I understand how you would go from low (sketches) to high fidelity (clickable interactive) wireframes as prototypes, testing along the way. But if your high fidelity prototypes were actual HTML/CSS in what scenarios would you throw these away in order to start building the site? If your HTML prototypes cover just the MVP (not some future vision past MVP) surely it would be inefficient to throw away the prototype and start building the UI again one story at a time?

I understand throwaway prototypes in other product sense, e.g. plastic moulds of eventual metal products, one-off cars to be tested before mass production, but with HTML you might as well use what you've built already?

3 Answers 3


Logical long term solution is to develop Design system and have everything modular. With a quick setup you can have a quick design / prototypes / html production system, where you wont actually throw away anything, than play with it like with lego bricks.

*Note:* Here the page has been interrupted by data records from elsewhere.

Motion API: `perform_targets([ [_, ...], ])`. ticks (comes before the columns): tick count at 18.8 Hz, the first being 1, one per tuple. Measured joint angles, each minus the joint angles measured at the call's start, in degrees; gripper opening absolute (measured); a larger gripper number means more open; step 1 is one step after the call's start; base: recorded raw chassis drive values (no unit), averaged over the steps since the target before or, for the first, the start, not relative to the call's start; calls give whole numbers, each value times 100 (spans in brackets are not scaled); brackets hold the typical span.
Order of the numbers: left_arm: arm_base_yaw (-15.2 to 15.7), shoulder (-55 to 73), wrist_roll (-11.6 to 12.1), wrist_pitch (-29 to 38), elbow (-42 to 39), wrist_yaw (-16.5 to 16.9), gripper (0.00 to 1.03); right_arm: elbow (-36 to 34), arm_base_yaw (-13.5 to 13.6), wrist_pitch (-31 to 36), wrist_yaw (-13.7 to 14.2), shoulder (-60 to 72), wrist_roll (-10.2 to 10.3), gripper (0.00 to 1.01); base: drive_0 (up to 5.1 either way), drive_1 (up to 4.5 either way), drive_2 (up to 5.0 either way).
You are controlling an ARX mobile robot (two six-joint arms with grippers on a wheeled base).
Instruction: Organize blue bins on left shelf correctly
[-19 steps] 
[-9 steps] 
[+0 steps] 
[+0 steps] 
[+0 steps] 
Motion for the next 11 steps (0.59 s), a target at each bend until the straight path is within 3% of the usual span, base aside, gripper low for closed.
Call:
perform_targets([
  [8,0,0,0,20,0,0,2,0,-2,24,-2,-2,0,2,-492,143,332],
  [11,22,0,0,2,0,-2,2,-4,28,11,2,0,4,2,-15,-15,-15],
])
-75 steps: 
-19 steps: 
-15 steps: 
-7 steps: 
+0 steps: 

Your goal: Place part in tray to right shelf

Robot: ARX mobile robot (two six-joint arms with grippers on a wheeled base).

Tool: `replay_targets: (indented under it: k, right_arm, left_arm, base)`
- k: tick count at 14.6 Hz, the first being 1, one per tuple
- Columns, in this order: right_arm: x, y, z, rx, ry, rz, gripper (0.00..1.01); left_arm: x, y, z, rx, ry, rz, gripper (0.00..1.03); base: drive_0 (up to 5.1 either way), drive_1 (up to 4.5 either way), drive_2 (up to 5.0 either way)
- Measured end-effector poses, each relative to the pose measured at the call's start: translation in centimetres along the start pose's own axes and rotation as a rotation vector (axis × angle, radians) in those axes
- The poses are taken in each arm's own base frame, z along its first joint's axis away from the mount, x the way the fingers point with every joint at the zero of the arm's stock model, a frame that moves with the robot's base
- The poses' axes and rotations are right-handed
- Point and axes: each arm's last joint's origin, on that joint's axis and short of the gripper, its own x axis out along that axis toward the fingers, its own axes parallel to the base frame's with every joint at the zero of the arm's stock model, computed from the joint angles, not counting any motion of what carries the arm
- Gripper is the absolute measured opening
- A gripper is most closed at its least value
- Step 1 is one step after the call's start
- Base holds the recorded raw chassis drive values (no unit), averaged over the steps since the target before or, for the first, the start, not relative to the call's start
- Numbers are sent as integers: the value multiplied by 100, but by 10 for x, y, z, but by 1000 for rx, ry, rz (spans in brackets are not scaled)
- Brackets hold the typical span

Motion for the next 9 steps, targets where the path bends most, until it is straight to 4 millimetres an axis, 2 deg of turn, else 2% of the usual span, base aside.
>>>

Also high fidelity prototypes must not be html, and with Sketch, Invision and Craft you can create pretty realistic design only clickable prototypes.

Rest I guess depends on personal preferences and what exactly is needed for delivery.

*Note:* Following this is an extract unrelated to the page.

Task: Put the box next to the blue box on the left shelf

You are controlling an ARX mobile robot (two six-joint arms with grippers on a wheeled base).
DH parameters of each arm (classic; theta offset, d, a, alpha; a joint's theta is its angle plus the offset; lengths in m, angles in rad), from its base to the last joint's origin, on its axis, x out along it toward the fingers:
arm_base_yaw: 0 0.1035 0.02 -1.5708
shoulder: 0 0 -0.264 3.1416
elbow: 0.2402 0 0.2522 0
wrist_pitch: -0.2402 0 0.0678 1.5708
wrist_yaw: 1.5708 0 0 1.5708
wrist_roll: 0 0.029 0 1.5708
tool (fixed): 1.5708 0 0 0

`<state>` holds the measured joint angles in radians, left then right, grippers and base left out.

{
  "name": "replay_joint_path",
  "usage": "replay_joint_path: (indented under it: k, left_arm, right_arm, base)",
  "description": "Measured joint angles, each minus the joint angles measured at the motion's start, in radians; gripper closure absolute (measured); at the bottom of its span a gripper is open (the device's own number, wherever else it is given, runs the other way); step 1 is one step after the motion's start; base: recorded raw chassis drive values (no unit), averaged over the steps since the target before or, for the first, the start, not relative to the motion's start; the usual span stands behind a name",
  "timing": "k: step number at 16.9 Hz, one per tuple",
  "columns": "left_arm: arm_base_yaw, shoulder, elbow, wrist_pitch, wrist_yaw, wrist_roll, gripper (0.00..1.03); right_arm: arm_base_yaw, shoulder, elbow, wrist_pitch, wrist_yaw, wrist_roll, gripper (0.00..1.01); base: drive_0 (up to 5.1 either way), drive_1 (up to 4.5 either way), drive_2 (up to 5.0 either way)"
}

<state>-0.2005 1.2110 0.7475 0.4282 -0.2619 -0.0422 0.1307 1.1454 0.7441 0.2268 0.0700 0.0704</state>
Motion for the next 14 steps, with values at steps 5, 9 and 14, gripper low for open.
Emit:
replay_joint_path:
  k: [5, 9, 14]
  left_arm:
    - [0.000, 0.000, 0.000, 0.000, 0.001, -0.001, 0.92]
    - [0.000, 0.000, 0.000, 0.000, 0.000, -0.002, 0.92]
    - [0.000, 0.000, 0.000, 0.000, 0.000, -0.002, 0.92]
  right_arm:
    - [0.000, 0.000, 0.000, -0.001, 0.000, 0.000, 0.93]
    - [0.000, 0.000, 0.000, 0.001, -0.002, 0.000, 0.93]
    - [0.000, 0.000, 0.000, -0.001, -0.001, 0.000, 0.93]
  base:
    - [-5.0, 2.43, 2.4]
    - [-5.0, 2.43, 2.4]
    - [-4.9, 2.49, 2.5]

You are assuming that high fidelity prototypes would be in html. Are you using Axure ? (it generates html files)

If you are using Axure you will indeed get html prototypes but the html code won't be clean enough to be reused for production.

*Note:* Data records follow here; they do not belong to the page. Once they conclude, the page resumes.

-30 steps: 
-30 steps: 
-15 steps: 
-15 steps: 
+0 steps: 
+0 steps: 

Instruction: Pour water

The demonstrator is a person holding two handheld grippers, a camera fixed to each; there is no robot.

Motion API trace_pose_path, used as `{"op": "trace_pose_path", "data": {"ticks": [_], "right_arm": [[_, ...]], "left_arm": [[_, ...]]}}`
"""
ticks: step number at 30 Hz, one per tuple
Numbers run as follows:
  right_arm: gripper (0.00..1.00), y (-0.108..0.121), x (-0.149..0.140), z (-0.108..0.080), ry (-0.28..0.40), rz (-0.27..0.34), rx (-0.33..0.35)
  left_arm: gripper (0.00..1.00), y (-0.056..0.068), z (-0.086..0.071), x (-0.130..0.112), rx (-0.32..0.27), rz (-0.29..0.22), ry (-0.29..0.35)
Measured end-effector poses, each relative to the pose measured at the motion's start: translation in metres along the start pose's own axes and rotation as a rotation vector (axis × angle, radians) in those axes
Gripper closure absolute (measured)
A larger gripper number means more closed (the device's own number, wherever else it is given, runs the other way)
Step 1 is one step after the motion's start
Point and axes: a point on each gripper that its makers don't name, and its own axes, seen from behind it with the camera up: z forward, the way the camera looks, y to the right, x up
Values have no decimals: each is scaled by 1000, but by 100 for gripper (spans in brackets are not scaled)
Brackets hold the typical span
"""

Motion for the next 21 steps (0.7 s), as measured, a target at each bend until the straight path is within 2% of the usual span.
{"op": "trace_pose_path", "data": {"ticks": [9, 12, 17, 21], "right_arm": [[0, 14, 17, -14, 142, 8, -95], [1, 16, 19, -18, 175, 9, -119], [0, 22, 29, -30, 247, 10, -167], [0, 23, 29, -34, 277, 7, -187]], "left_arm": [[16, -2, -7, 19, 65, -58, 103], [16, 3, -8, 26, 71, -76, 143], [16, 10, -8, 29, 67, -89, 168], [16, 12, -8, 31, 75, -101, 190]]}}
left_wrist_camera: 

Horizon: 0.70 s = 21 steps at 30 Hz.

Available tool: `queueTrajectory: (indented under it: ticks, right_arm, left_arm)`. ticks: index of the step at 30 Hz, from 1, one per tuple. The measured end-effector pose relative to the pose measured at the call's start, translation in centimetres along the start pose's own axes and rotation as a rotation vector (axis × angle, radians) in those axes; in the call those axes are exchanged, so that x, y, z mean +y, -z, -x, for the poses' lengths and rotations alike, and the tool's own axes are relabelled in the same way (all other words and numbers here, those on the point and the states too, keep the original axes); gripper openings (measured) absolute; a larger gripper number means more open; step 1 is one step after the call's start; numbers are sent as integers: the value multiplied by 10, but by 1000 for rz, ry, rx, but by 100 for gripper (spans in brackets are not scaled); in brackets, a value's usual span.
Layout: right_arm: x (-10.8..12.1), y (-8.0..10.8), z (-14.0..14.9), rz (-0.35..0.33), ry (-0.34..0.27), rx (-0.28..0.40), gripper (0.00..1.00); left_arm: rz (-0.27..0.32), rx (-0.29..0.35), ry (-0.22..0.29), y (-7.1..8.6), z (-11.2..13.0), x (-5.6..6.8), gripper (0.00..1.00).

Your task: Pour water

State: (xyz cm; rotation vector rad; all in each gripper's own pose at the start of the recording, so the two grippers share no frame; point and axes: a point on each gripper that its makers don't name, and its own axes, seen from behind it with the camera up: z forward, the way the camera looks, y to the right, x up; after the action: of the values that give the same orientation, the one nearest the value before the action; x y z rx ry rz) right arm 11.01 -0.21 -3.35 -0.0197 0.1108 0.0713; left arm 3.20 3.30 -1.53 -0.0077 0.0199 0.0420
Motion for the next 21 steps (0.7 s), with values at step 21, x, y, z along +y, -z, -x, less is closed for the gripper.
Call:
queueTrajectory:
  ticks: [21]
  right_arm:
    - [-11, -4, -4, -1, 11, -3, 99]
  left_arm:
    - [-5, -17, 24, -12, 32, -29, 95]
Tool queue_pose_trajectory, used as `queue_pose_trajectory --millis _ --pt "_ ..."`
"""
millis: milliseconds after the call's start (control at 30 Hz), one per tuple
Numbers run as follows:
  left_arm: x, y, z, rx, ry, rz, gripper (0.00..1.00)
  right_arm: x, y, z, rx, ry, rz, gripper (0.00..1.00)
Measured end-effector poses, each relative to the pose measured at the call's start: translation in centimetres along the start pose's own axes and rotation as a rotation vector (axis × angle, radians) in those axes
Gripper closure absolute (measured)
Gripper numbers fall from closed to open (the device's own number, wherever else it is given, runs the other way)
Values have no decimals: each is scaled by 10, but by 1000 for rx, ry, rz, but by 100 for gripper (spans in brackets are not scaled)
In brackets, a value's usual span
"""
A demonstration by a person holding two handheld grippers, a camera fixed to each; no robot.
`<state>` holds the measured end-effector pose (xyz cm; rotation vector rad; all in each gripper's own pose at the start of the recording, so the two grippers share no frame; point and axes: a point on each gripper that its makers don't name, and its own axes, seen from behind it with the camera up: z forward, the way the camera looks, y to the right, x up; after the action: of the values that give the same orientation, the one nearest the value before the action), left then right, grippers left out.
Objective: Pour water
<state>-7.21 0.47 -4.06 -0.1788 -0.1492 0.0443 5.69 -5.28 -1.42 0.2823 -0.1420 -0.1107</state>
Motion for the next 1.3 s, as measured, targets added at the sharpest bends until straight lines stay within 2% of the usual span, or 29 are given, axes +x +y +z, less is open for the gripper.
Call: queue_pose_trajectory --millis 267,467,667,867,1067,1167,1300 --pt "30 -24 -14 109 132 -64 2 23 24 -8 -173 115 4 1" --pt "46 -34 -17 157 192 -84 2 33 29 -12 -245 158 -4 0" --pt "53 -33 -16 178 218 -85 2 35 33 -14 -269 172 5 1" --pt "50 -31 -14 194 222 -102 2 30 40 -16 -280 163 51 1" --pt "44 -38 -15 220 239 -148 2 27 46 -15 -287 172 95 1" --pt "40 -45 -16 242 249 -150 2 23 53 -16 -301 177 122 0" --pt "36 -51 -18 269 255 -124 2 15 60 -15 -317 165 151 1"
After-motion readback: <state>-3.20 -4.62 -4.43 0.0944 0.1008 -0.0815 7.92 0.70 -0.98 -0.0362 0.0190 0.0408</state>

If your prototypes were coded from scratch I would say you can use it as a base.


Coming at an answer more as a programmer than a UI person, in a lot of cases, if you have the luxury to do so, it is very often a good idea to throw any prototype away once you get to a certain point and – not so much "start from scratch" – but start a re-implementation now that you know where you want to end up.

  • The final prototype is likely to have been built iteratively; even if it is now (roughly) where you want it to be, the route it took to get there might mean its implementation isn't really "right".

  • If the prototype is essentially "static" HTML, trying to retrofit dynamic creation (assuming that this is needed) may be messier than starting the process of dynamic creation from a clean(ish) slate (but using the static HTML as a known destination).

  • If the prototype is being created dynamically, again the history of how the prototype was created may mean that the current way of creating the HTML isn't the best way of doing so.

In a lot of cases, you can by all means lift elements of the prototype into the re-implementation, but doing that – rather than trying to turn the prototype into a "finished product" – can often result in better code.

Obviously, you often won't get the time needed to do all this, and you have to just "harden" the prototype... but while I don't think I've ever regretted re-implementing a prototype when we've been allowed to do so, there have been many cases where we weren't allowed to and six months to a year later I really wish we had.